● **REQUIREMENT**
Your answer should hold the data exactly as given, minus any picture.

● **DATA SECTION**

↓

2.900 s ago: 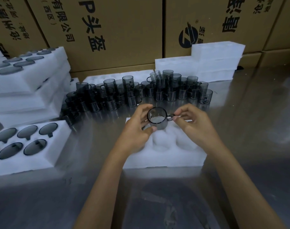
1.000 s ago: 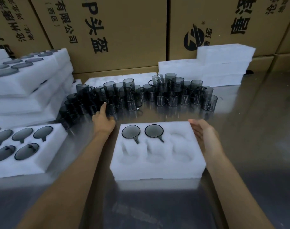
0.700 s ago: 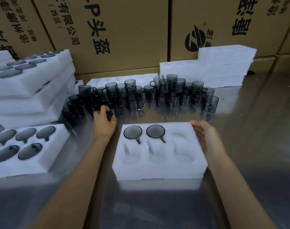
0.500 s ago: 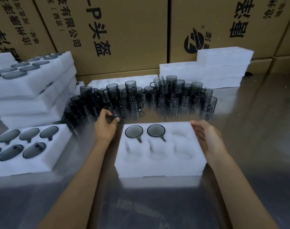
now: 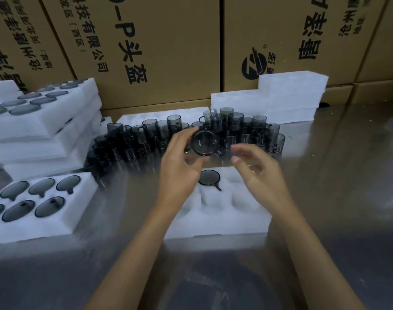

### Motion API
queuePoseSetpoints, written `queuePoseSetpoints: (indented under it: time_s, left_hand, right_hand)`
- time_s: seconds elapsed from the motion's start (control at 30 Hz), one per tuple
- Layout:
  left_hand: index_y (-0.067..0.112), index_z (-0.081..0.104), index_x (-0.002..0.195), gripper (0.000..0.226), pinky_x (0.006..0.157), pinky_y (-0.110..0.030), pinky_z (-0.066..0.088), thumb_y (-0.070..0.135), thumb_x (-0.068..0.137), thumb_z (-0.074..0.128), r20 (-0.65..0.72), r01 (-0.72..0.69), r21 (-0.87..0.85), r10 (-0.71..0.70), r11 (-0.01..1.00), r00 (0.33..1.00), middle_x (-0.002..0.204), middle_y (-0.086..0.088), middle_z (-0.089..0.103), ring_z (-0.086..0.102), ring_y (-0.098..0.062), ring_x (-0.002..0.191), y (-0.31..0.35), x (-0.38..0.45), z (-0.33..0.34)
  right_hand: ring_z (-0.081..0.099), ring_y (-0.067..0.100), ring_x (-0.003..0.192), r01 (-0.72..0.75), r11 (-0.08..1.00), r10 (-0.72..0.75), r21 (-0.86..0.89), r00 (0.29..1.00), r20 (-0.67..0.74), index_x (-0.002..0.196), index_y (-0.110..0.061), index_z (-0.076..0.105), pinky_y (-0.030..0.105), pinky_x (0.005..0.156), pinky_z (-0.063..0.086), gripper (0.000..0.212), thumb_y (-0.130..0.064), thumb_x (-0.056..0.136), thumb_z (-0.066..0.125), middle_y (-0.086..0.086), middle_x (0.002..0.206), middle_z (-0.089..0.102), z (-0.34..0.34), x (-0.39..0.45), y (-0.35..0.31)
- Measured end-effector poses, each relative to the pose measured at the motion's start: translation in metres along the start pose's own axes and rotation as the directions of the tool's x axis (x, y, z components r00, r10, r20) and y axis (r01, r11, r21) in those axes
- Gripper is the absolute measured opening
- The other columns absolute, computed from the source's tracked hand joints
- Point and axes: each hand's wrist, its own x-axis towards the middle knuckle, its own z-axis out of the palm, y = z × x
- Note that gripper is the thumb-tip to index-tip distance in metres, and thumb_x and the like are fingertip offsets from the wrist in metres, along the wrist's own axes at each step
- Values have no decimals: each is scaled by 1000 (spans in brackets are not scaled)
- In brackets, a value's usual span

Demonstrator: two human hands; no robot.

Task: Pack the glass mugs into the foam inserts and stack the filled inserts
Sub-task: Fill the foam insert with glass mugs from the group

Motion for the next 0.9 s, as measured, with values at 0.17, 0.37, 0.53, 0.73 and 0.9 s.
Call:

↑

● **SOLUTION TO THE EXERCISE**
2.900 s ago: 
1.000 s ago: 
0.700 s ago: 
0.500 s ago: 
now: 

### Motion API
queuePoseSetpoints, written `queuePoseSetpoints: (indented under it: time_s, left_hand, right_hand)`
- time_s: seconds elapsed from the motion's start (control at 30 Hz), one per tuple
- Layout:
  left_hand: index_y (-0.067..0.112), index_z (-0.081..0.104), index_x (-0.002..0.195), gripper (0.000..0.226), pinky_x (0.006..0.157), pinky_y (-0.110..0.030), pinky_z (-0.066..0.088), thumb_y (-0.070..0.135), thumb_x (-0.068..0.137), thumb_z (-0.074..0.128), r20 (-0.65..0.72), r01 (-0.72..0.69), r21 (-0.87..0.85), r10 (-0.71..0.70), r11 (-0.01..1.00), r00 (0.33..1.00), middle_x (-0.002..0.204), middle_y (-0.086..0.088), middle_z (-0.089..0.103), ring_z (-0.086..0.102), ring_y (-0.098..0.062), ring_x (-0.002..0.191), y (-0.31..0.35), x (-0.38..0.45), z (-0.33..0.34)
  right_hand: ring_z (-0.081..0.099), ring_y (-0.067..0.100), ring_x (-0.003..0.192), r01 (-0.72..0.75), r11 (-0.08..1.00), r10 (-0.72..0.75), r21 (-0.86..0.89), r00 (0.29..1.00), r20 (-0.67..0.74), index_x (-0.002..0.196), index_y (-0.110..0.061), index_z (-0.076..0.105), pinky_y (-0.030..0.105), pinky_x (0.005..0.156), pinky_z (-0.063..0.086), gripper (0.000..0.212), thumb_y (-0.130..0.064), thumb_x (-0.056..0.136), thumb_z (-0.066..0.125), middle_y (-0.086..0.086), middle_x (0.002..0.206), middle_z (-0.089..0.102), z (-0.34..0.34), x (-0.39..0.45), y (-0.35..0.31)
- Measured end-effector poses, each relative to the pose measured at the motion's start: translation in metres along the start pose's own axes and rotation as the directions of the tool's x axis (x, y, z components r00, r10, r20) and y axis (r01, r11, r21) in those axes
- Gripper is the absolute measured opening
- The other columns absolute, computed from the source's tracked hand joints
- Point and axes: each hand's wrist, its own x-axis towards the middle knuckle, its own z-axis out of the palm, y = z × x
- Note that gripper is the thumb-tip to index-tip distance in metres, and thumb_x and the like are fingertip offsets from the wrist in metres, along the wrist's own axes at each step
- Values have no decimals: each is scaled by 1000 (spans in brackets are not scaled)
- In brackets, a value's usual span

Demonstrator: two human hands; no robot.

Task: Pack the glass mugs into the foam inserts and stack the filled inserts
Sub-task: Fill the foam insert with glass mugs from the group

Motion for the next 0.9 s, as measured, with values at 0.17, 0.37, 0.53, 0.73 and 0.9 s.
Call:

Work on the answer has been completed.